The planes in the water however I feel should stay
there as once taken above water they start falling apart very rapidly
and I know of very few planes that have been taken from salt water and
made to a static display. At least the planes in the water will be looked
after buy responsible divers and operators for all to see. Perhaps in
the next 50 or so years there will be a product on the market that will
enshore seawater corrosion wont go further than it is.
Hopes For The Future
My hopes for Niugini Diving in the future are lots
of aircraft finds so can complete the documentary mentioned earlier.
ideally, I would like to spend more time researching and finding aircraft
full time. I get a great kick out of taking people to cruise the Islands,
and I guess I always will. they may not even be divers but just snorklers
who want to do a mixed bag of tricks on their vacation, these are the
things I love doing, a simple out door life on the sea.

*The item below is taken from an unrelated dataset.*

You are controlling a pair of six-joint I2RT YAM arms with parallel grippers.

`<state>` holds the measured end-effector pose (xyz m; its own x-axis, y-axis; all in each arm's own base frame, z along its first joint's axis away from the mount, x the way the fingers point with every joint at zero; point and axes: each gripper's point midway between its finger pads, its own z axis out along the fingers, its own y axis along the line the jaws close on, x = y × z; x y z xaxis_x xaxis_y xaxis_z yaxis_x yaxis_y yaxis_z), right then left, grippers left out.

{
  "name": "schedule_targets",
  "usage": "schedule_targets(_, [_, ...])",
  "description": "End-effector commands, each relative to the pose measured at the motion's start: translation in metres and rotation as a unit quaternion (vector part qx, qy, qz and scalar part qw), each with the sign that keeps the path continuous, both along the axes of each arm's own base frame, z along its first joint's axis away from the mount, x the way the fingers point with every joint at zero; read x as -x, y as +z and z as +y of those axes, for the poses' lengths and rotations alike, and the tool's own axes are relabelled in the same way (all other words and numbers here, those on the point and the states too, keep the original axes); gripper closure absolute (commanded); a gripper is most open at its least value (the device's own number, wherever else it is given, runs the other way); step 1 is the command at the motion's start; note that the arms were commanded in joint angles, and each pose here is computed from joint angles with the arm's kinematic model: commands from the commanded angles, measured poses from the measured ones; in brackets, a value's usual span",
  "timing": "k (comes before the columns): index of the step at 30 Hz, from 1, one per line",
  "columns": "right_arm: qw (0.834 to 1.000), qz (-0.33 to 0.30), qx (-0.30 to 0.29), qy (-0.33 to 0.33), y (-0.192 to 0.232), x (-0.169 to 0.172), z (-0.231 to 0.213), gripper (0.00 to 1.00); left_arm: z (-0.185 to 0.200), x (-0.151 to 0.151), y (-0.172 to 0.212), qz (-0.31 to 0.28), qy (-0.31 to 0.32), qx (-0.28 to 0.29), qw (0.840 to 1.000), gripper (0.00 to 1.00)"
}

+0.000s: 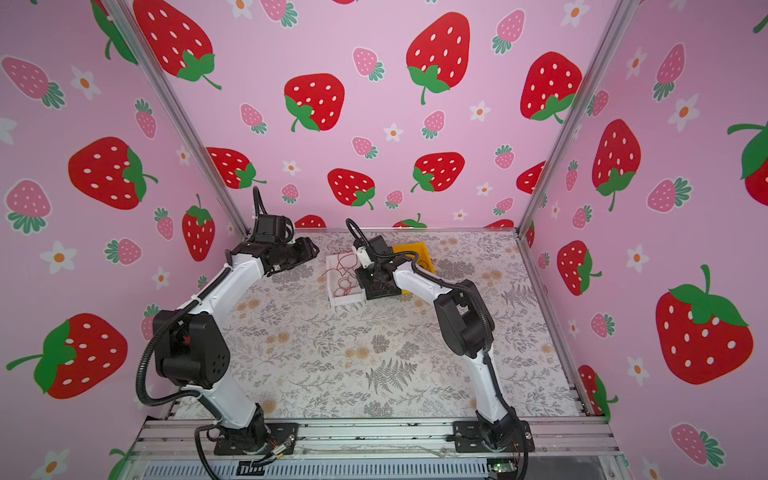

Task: Untangle the cables
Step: 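Lift the red wire and carry it over the white bin with the right gripper, then lower the red wire into the white bin and open the right gripper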

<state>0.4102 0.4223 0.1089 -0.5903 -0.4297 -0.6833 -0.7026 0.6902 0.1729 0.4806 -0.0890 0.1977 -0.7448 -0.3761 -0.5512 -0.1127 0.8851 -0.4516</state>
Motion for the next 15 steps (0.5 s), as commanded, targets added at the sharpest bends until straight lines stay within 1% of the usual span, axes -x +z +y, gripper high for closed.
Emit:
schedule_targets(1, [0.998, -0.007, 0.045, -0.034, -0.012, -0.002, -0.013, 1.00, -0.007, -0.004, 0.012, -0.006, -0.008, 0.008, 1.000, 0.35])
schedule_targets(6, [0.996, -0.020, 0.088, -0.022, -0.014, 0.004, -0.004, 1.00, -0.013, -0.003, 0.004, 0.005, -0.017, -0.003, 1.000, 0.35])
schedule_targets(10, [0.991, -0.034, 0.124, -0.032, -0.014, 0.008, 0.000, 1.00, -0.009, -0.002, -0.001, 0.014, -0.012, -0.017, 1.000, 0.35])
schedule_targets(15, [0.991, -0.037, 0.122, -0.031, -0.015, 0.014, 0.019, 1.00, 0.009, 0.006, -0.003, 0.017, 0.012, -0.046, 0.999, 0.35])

Over the next few years, I would like to go after a
couple of wrecks of a Japanese destroyer, Japanese submarine I-22, Boston A28-3, Beaufort A9-2 and a number of other planes that I
know about, all of which will be posted to this site at later date.
I f any readers know any stories of ditched aircraft or know of any
in good condition under the water whether they be in PNG, Indonesia
or the Solomon's I would like to know about them and film them for a
documentary sub titled a "Sunken Air force" that I mentioned
previously in the interview.
I am currently doing a article for Sport diving Magazine
on the finding of Beaufighter A19-130 and also the recovery of the Missing In Action (MIA)
from Beaufort A9-217 both of which I have touched on here. Also, I have
an article about wreck diving in Air Niugini in Flight Magazine Paradise.